El dr. John Brandenburg, de la Universidad de Harvard, aseguró que los antiguos habitantes de Marte conocidos como cydonianos y utópicos, fueron víctimas de un ataque masivo
EL HERALDO DE MÉXICO
La teoría de un científico de Harvard que afirmó que en Marte habitaba una antigua civilización que pereció luego de que fue atacada con un ataque nuclear, retomó vigencia nuevamente tras la aseveración difundida en 2011 que fue analizada a través del podcast de Danny Jones.
El dr. John Brandenburg, de la Universidad de Harvard, aseguró que los antiguos habitantes de Marte conocidos como cydonianos y utópicos, fueron víctimas de un ataque masivo que tuvo un impacto a gran escala que llevó a la extinción de la raza marciana.
Incluso el dr. Brandenburg indicó en su teoría que los rastros de los ataques nucleares pueden ser encontrados en la superficie del llamado planeta rojo, cuya tonalidad podría no deberse sólo al óxido de hierro en la atmósfera, sino a la lluvia radioactiva de una explosión termonuclear masiva.
¿Qué pruebas dio el dr. John Brandenburg sobre el ataque nuclear en Marte?
El dr. Brandenburg está convencido de que ciertos elementos químicos encontrados en Marte se asemejan mucho a los que quedaron en los sitios de pruebas nucleares dentro del planeta Tierra, situación con la que está seguro que su teoría, aunque la comunidad científica indicó que hay falta de pruebas sólidas y creíbles.

Pero en el podcast, el filósofo y escritor de ciencia ficción Jason Reza Jorjani compartió lo que calificó como “alarmantes pruebas” del dr. Brandenburg sobre la existencia de vida anterior en Marte, al dar detalles sobre los compuestos químicos identificados en Marte.

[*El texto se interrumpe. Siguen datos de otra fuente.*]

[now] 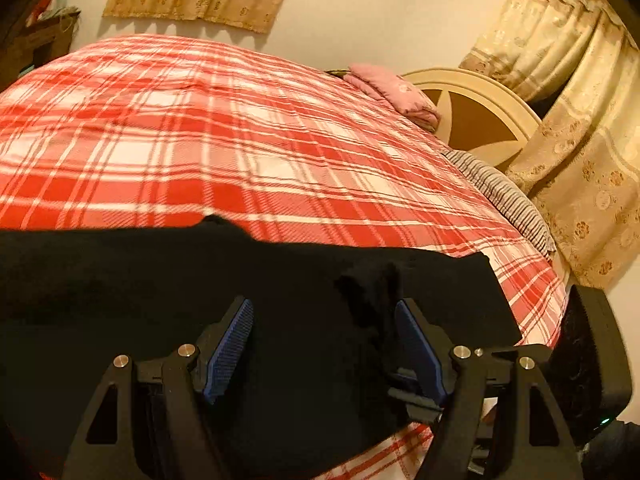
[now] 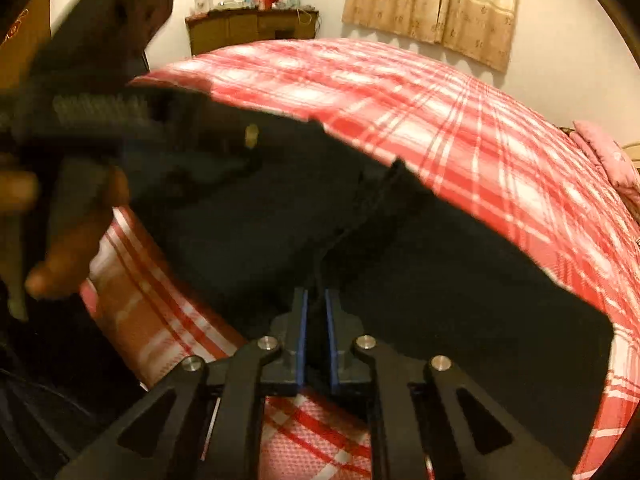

“Cada planeta contiene una cierta cantidad de isótopos de diferentes materiales, y aparentemente la proporción isotópica del xenón 129 es constante en todo el sistema solar, menos en Marte”: Jason Reza.
¿Por qué retomaron la teoría del ataque nuclear en Marte?
Según las investigación de John Brandenburg, hay una “alta concentración” de xenón 129 en la atmósfera marciana, compuesto que es remanente de explosiones nucleares. El xenón 129 es un gas estable y no radiactivo que se encuentra en cantidades ínfimas en la atmósfera terrestre y se libera durante la fusión nuclear.
Asimismo, Reza Jorjani detalló: “cuando se detona una bomba termonuclear, deja un rastro de xenón 129 en esa zona, lo cual no es normal… Y según el dr. Brandenburg, es una señal muy característica. Es inconfundible y está específicamente asociada con la detonación de armas termonucleares”, acotó.